Aim of the task:
Copy the data exactly. No line may be skipped.

Data extract:

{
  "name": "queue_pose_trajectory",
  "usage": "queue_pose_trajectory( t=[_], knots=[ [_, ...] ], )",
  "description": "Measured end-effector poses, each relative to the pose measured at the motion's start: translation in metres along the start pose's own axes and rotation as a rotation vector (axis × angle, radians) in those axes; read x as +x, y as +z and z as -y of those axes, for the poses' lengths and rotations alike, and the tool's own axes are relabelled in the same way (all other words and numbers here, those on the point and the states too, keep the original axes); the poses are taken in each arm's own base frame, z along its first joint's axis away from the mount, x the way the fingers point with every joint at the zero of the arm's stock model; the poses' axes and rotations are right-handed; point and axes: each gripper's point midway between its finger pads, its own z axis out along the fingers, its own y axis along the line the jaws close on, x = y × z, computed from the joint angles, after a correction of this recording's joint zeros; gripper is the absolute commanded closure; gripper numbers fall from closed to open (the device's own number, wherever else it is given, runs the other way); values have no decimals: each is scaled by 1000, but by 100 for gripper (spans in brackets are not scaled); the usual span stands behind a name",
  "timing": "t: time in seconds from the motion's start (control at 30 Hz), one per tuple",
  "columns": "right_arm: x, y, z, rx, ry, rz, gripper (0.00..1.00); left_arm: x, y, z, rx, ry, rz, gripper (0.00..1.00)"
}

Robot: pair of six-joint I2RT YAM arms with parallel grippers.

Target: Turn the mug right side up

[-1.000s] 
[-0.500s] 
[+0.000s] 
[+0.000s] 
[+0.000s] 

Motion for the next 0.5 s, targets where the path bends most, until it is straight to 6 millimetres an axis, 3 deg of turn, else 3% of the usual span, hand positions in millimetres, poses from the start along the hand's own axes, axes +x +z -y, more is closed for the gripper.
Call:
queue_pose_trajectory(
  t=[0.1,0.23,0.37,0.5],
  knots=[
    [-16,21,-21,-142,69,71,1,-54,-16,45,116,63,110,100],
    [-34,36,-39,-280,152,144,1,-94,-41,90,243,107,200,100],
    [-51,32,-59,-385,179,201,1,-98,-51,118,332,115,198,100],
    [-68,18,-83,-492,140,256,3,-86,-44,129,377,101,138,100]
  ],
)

Answer:
{
  "name": "queue_pose_trajectory",
  "usage": "queue_pose_trajectory( t=[_], knots=[ [_, ...] ], )",
  "description": "Measured end-effector poses, each relative to the pose measured at the motion's start: translation in metres along the start pose's own axes and rotation as a rotation vector (axis × angle, radians) in those axes; read x as +x, y as +z and z as -y of those axes, for the poses' lengths and rotations alike, and the tool's own axes are relabelled in the same way (all other words and numbers here, those on the point and the states too, keep the original axes); the poses are taken in each arm's own base frame, z along its first joint's axis away from the mount, x the way the fingers point with every joint at the zero of the arm's stock model; the poses' axes and rotations are right-handed; point and axes: each gripper's point midway between its finger pads, its own z axis out along the fingers, its own y axis along the line the jaws close on, x = y × z, computed from the joint angles, after a correction of this recording's joint zeros; gripper is the absolute commanded closure; gripper numbers fall from closed to open (the device's own number, wherever else it is given, runs the other way); values have no decimals: each is scaled by 1000, but by 100 for gripper (spans in brackets are not scaled); the usual span stands behind a name",
  "timing": "t: time in seconds from the motion's start (control at 30 Hz), one per tuple",
  "columns": "right_arm: x, y, z, rx, ry, rz, gripper (0.00..1.00); left_arm: x, y, z, rx, ry, rz, gripper (0.00..1.00)"
}

Robot: pair of six-joint I2RT YAM arms with parallel grippers.

Target: Turn the mug right side up

[-1.000s] 
[-0.500s] 
[+0.000s] 
[+0.000s] 
[+0.000s] 

Motion for the next 0.5 s, targets where the path bends most, until it is straight to 6 millimetres an axis, 3 deg of turn, else 3% of the usual span, hand positions in millimetres, poses from the start along the hand's own axes, axes +x +z -y, more is closed for the gripper.
Call:
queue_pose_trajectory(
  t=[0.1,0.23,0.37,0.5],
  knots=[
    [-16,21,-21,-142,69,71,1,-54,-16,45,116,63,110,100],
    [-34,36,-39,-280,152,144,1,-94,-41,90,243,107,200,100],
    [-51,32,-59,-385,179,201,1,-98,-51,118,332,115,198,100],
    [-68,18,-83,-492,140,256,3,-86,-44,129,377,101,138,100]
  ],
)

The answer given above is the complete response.